1. Install Namenode and JobTracker

This is the first and most critical cluster in full distribution mode. Use VMWARE virtual Ubuntu Linux 11.10 server. This article does not focus on Linux installation. By default, a user named abc has the sudo permission. The root password is a random password and can only be temporarily promoted to the root permission using the sudo command. To be safe, the first thing to do after installing the system is to change the root password. With sudo passwd root, the system will not ask you for the original password, just enter the new password twice. The root password is in the hand, so you won't be helpless in case of Operation errors.

1.1 install JDK

There is a command to install jdk quickly, sudo apt-get install sun-java6-jdk, which is a mechanism of the ubuntu system itself. I tried it and did not succeed. Remember to say that the package could not be found. I don't know why, or the network doesn't work, or the package name is incorrect. Give up. You have to find another method.
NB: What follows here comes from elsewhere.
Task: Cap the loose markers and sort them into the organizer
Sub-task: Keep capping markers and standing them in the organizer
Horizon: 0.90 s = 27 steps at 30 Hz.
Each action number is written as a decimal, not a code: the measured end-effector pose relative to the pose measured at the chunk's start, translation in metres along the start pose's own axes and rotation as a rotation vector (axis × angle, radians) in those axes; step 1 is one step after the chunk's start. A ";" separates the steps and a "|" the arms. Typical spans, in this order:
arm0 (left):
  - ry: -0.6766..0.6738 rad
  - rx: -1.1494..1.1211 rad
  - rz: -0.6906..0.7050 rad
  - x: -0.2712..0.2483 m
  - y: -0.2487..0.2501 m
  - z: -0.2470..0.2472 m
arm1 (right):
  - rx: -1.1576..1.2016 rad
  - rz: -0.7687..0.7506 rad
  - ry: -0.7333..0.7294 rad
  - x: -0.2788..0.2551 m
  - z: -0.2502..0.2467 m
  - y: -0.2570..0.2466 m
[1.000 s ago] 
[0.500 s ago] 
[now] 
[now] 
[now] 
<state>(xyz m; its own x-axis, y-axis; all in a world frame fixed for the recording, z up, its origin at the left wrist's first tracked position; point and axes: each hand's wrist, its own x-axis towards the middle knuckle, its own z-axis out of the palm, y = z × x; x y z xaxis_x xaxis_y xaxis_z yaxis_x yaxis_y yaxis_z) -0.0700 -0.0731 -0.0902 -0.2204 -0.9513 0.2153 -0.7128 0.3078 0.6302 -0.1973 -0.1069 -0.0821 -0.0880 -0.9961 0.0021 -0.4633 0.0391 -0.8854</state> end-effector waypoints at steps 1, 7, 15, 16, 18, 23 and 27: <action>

Go to the Oracle website and find the latest JDK 1.6.0 _ 31 in JDK 1.6. The download link is as follows:

This is because it is a 32-bit JDK, and Ubuntu Linux selects a 32-bit JDK. JDK also selects 32 bits. Click "Accept License Agreement", right-click to "jdk-6u31-linux-i586.bin", get its link in properties: http://download.oracle.com/otn-pub/java/jdk/6u31-b04/jdk-6u31-linux-i586.bin, then return to the virtual machine, log on with abc, enter the command:

Wget http://download.oracle.com/otn-pub/java/jdk/6u31-b04/jdk-6u31-linux-i586.bin

This download takes some time. After the download is complete, there will be a jdk-6u31-linux-i586.bin file under/home/abc.

Sudo mkdir/usr/lib/jvm

Cd/usr/lib/jvm

Sudo mkdir java

Cd java

Sudo cp/home/abc/jdk-6u31-linux-i586.bin.

Sudo chmod 777 jdk-6u31-linux-i586.bin

/Jdk-6u31-linux-i586.bin

Then, install jdk. It will be installed later.

Sudo vi/etc/environment

Modify the file as follows:

Add/usr/lib/jvm/java/jdk1.6.0 _ 31/bin after the line of PATH. Note that the colon Before/usr is required.

Add these two lines:

CLASSPATH =.:/usr/lib/jvm/java/jdk1.6.0 _ 31/lib

JAVA_HOME =/usr/lib/jvm/java/jdk1.6.0 _ 31

Save

Note: In some cases, the linux system will install some packages such as the openjdk package by default, which will cause coexistence of multiple JVMs. You also need to use the update-alternatives command to select the default jvm to the jdk directory just installed.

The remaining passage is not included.